But that's why courage is so important, right? It's like, you're doing it because it's the right thing,
right? Not because you think there'll be a payoff, right? Obviously you hope, and it would be wonderful
if courage was always recognized,
if genius was always welcomes,
if good deeds never went unpunished.
But that's just not how it goes.
I think Churchill said that every profit
has to go through the wilderness, right?
That means the time that you spend away,
whether it's 40 nights or in his case, almost 10 years,
but he said it's from this that psychic dynamite is made.
What was the time in the wilderness for Churchill?
So Churchill, after the First World War,
the failures that Gallipoli and his sort of somewhat
out of step political views,
basically he loses his cabinet posts
and then his sort of persona non-grata in
his political party. And he spends like 10 years at Chartwell.
What's that? Basically, a non-figure in British political life.
Cool. And then he gets brought back in because they need some reinforcements.
And the irony is, had he been involved in British political life the way that he wanted to,
he would have been soiled.
Like he would have been, if not complicit, when the British people finally woke up and
said, oh man, we totally messed up here.
Like we're at war and we're unprepared.
They threw the whole government up, right?
So he would have been tossed out with the bathwater. So the irony is that by being sent away, he actually had the distance to cultivate not just the viewpoint that he needed
and the political base that he needed, but you could also argue, I mean, he was an old man. He was
like 60 years old when this happened. So he could have also just retired. And so in a way, he gets like a 10 year break, like he rests.
And I'm not sure he would have been able to have the third activist political life
without that, you know, sort of bit of stillness.
Have you heard of Dietrich Bonhoeffer?
Yes, he's in the book.
For sure.
Sick guy. What a story, man.
Like, yes.
Yeah, such an interesting story.
Very much so.
And he's a character in the book.
I mean, to me, what I loved about Bonhoeffer is,
he's comes from a wealthy German family.
He's opposed to Nazism.
He's a Christian pastor.
But his family gets him out of Germany in 1933 or 34.

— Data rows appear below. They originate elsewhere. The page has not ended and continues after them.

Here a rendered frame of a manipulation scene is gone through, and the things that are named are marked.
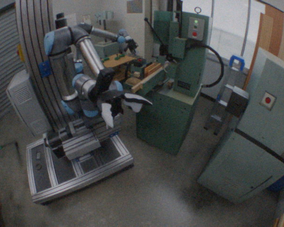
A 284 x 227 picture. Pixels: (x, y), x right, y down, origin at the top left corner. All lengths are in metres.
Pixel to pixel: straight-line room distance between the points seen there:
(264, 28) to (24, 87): 2.64
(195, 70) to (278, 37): 1.62
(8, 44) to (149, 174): 3.77
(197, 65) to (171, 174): 1.17
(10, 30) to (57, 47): 3.04
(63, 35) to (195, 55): 0.90
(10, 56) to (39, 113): 2.78
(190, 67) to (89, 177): 1.35
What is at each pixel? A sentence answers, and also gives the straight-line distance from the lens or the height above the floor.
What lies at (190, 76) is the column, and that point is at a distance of 1.19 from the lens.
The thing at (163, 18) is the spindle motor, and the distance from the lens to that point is 1.20.
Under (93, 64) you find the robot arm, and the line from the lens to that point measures 0.69.
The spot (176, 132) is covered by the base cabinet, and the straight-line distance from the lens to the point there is 1.45.
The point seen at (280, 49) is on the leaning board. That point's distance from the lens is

He makes it to New York. Now he's not Jewish, so he's not
worried about being a central concentration camp, but he was an outspoken opponent of Hitler
and Nazi politics, so he was a marked man. So he gets sent away, he's free, right? He could have
spent the war as many great figures did, you did, trying to make a difference from exile,
but he realizes almost immediately that to sit out the war in safety in the United States would be,
if not cowardice, it would be contrary to what he felt his Christian duty was. So he gets back on a boat and he goes back
to Germany where he sort of actively conspires to assassinate Hitler and is killed for it.
But again, I think the assassination attempt and the death are brave, no question, but
it takes on a whole kind of transcendent level to realize like,
he didn't have to do any of it.
And he was dead by 39 or so.
I don't think he made it to his 40th birthday.
Yeah, very young, very young.
Yeah, it's terrifying, man.
Thinking about people's fear of growth and change,
I think that there's another layer of guilt or shame to it, because sometimes we know that
there isn't a big line at the door. It's just this sort of very internal battle between us and the
the new job or the leaving the relationship or the telling your coworker that what they're doing is
is making you feel bad like that. It's these little things, right? When those cases, you're still leaving safety behind, right?
The safety of silence, the safety of the status quo, the safety of a safety net, right?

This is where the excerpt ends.